AP photographer Evgeniy Maloletka with his World Press Photo of the Year image of Iryna Kalinina, a pregnant woman rescued from the Mariupol maternity hospital after a Russian strike. Kalinina survived, but her baby didn’t.Credit: AP
Meanwhile, Ukraine’s defence minister has warned expectations of a counter-offensive by his country in the northern spring are “over-heated”.
Oleksii Reznikov said Ukraine’s success in defending itself against Russia, and recapturing territory, had led to an assumption of victory.
“It is definitely over-heated, everyone wants another victory,” he told the RBC-Ukraine website. “We didn’t believe in victory before. We used to want Ukraine to survive at least minimally. But when the Ukrainian armed forces showed success, everyone began to believe in victory.”
Reznikov insisted Kyiv would require further Western support to expel Moscow’s forces.
“This is not a sprint,” the minister said. “When I realised that this is not a sprint, but a marathon, then I said to myself, ‘Wait, in order to run the last 195 metres of the marathon distance, you need to hold on for 42 kilometres before that’.”
Ukrainian officials have long said they were planning new operations to liberate land captured by Russia since the invasion in February last year.
Operational details are said to be known only to a small group around President Volodymyr Zelensky. The counter-offensive is likely to focus on southern Ukraine in the direction of the occupied Crimean Peninsula.

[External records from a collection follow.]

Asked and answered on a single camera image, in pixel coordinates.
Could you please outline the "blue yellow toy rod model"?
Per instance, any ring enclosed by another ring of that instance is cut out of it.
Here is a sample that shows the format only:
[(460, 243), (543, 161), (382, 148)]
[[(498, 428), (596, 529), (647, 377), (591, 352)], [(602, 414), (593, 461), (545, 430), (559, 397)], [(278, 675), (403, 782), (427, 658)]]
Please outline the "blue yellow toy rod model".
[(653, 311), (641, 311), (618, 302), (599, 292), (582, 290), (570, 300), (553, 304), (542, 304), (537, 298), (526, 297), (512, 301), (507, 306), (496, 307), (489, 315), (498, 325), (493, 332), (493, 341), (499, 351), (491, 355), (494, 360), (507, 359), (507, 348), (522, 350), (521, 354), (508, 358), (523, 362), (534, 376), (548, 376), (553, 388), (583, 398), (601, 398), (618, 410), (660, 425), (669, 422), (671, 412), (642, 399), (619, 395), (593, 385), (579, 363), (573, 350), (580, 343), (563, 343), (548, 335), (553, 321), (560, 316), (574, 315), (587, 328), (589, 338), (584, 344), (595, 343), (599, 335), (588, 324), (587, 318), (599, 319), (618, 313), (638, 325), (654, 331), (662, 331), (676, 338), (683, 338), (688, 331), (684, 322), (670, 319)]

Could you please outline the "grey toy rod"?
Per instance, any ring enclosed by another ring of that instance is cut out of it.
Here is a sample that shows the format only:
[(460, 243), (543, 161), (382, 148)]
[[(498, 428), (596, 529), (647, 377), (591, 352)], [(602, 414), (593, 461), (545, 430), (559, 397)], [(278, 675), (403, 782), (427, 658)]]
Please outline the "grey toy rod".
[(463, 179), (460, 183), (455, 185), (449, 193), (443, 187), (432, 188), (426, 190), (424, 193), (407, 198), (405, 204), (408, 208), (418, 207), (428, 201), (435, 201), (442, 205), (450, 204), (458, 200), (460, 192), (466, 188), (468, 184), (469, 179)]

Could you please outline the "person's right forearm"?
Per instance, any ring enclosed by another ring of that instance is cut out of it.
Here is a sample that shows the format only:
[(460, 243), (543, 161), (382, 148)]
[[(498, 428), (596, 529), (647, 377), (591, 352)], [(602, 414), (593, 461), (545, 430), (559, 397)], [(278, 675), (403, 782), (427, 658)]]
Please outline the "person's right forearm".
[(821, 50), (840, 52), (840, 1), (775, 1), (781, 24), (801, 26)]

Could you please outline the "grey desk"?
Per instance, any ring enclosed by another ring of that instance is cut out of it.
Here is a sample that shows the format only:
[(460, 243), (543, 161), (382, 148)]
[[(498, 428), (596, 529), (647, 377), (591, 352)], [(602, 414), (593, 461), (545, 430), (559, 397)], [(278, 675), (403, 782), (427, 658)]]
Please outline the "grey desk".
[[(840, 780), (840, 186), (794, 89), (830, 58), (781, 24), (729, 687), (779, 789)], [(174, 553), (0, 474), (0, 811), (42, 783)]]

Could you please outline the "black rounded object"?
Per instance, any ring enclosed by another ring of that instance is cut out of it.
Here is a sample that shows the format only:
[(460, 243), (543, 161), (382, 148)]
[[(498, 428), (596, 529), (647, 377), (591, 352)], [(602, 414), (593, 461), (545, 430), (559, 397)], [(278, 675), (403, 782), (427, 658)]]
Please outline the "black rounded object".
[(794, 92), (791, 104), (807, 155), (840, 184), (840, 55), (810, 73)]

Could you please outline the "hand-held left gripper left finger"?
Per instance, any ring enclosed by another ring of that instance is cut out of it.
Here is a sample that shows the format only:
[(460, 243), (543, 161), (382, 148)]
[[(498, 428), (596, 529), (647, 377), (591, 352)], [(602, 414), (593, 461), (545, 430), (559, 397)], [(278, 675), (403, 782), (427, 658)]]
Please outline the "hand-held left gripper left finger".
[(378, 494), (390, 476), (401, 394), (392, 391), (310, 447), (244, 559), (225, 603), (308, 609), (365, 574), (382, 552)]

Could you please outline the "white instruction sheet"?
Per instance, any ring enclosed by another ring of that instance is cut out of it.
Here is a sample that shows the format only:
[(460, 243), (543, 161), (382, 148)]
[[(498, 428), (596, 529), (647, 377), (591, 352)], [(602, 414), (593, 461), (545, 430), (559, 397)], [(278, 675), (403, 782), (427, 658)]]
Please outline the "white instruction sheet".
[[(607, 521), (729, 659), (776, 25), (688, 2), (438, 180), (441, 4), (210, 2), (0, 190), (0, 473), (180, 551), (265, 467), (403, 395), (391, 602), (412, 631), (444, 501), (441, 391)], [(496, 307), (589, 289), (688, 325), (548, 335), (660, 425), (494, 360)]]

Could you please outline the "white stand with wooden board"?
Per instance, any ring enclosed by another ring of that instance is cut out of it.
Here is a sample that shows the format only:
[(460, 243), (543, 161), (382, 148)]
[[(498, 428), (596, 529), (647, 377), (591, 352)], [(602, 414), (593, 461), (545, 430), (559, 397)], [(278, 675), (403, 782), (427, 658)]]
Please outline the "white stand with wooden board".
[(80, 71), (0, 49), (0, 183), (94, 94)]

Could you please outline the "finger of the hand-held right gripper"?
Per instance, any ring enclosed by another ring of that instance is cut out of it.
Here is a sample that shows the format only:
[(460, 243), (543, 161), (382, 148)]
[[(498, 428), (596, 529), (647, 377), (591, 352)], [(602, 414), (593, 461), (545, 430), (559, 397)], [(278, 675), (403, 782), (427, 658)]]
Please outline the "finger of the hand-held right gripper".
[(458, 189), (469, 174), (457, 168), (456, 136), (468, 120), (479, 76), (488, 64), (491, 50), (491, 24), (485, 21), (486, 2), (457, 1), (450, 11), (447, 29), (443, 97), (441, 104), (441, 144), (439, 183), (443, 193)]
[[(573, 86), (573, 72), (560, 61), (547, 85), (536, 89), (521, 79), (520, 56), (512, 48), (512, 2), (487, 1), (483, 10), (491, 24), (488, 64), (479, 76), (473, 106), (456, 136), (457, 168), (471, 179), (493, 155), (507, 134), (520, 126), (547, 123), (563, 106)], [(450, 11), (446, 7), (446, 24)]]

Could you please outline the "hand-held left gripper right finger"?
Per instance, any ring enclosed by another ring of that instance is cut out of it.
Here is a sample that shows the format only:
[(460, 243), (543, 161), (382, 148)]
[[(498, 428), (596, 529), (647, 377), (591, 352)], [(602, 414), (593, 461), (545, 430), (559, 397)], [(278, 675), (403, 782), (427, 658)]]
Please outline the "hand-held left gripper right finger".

Western analysts have suggested Kyiv could also launch attacks on contested towns in the eastern Donbas region, such as Bakhmut, Vuhledar and Avdiivka, which Moscow has expended vast resources attempting to capture.
A recently leaked US intelligence assessment suggested Kyiv could fall “well short” of its forthcoming goals because its forces would struggle to sustain the offensive. But on Wednesday, the senior American commander in Europe signalled that Washington was now less concerned about Ukraine running out of supplies.
“Over 98 per cent of the combat vehicles are already there,” said General Christopher Cavoli, who is also the supreme allied commander of NATO. “I am very confident we have delivered the material that they need, and we’ll continue a pipeline to sustain their operations. The Ukrainians are in a good position.”
NATO allies have equipped at least nine of Ukraine’s 12 new brigades in the lead-up to the long-heralded offensive, delivering more than 230 tanks and 1550 armoured vehicles, according to Secretary-General Jens Stoltenberg. “This will put Ukraine in a strong position to continue to retake occupied territory,” he told a news conference on Thursday.
Ukraine is not expected to launch a single large-scale offensive but smaller pinpointed efforts designed to break Russia’s defensive positions at several points along the front line, Western officials added.